The result of all these unifying tendencies is to give a strong
family likeness to the productions of the various European
countries of the eleventh, twelfth, and thirteenth centuries. The
subject matter often varies, but the motive and form of writing
are much alike. This likeness can be seen by a short survey of
the more important kinds of literature of the period.
I. THE NATIONAL EPIC.
In every country in which the national epic grew up it had the
same origin and line of development. First there was the
historical hero. His deeds were related by the traveling gleeman
or minstrel--in brief chapters or ballads. Gradually mythical and
supernatural elements came in; the number of achievements and the
number of ballads grew very large; in this oral state they
continued for many years, sometimes for centuries.

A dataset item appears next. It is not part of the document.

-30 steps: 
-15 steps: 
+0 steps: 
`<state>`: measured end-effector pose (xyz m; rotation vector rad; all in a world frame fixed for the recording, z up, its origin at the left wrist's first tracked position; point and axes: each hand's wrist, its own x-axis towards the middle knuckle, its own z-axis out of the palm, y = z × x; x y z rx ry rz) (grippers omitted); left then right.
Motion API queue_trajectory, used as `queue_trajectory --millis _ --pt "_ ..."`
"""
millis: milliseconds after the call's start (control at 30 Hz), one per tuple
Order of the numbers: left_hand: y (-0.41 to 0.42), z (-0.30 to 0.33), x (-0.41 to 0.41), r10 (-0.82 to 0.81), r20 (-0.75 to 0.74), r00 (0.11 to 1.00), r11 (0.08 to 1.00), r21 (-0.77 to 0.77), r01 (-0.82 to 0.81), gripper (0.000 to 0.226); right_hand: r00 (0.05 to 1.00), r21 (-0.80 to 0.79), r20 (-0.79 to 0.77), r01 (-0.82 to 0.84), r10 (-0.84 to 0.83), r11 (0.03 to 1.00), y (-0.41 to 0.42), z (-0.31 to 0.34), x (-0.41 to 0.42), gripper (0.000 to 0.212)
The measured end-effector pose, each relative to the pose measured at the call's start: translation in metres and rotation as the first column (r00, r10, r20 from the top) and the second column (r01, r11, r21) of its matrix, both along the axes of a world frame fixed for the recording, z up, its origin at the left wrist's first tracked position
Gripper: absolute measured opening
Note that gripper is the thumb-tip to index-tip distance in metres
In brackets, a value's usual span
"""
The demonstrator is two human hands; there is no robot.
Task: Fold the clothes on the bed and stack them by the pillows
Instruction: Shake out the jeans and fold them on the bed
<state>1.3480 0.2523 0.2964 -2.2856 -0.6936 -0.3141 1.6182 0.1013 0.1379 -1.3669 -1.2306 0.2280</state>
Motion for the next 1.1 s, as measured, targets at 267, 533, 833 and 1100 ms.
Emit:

Finally, they were collected, edited, and written down--generally
by a single editor. In all cases the names of the poets of the
ballads are lost; in most cases the names of their redactors are
but conjectural. "The Song of Roland", and the "Poem of the Cid"
are typical, simple, national epics. The "Niebelungen Lied" is
complicated by the fact that the legends of many heroes are fused
into one poem, by the fact that it had more than one editor, and
by the survival of mythological elements which mingle confusedly
with Christian features. The national epic is the expression of
the active side of chivalry. Italy has no national epic, both
because she was too learned to develop a folk-poetry, and because
the ideas of chivalry were never very active in her history.
II. ROMANCES.
The numberless romances that sprang up in the literary period of
the Middle Ages may be thrown into three groups:
1. Those belonging to the legend of Arthur and the Round Table.
They had their starting point in the history of Geoffrey of
Monmouth, which was partly invented, but had some basis in a
tradition common to the Bretons and the Welsh. The romances based
upon this legend sprang up apparently simultaneously in England
and France. Through minstrel romances, founded upon the Breton
popular tradition, the Arthur legend probably first found its way
into European literature. With it was early fused the stories of
the Holy Grail and of Parzival. In the twelfth century these
stories were widely popular in literary form in France and
Germany, and later they passed into Italy, Spain, and
Scandinavia. Their influence upon the life and thought of
Mediaeval Europe is very important. They did much to modify the
entire institution of chivalry.[1]
[1] Leon Gautier's "Chivalry", chap. IV., Section V.
2. The Romances of Antiquity, of which there are three varieties:
(1) Those which were believed to be direct reproductions, such as
the Romances of Thebes, of Aeneas, of Troy, whose authors
acknowledged a debt to Vergil, Statius, and other classic
writers.
(2) Those based upon ancient history not previously versified,
such as the Romance of Alexander.
(3) Those which reproduced the names and nothing else from
antiquity.
These romances, too, were a common European possession. The most
important and influential of them are the Romance of Troy, and
the Romance of Alexander. They appear in different forms in the
literature of every mediaeval nation in Europe.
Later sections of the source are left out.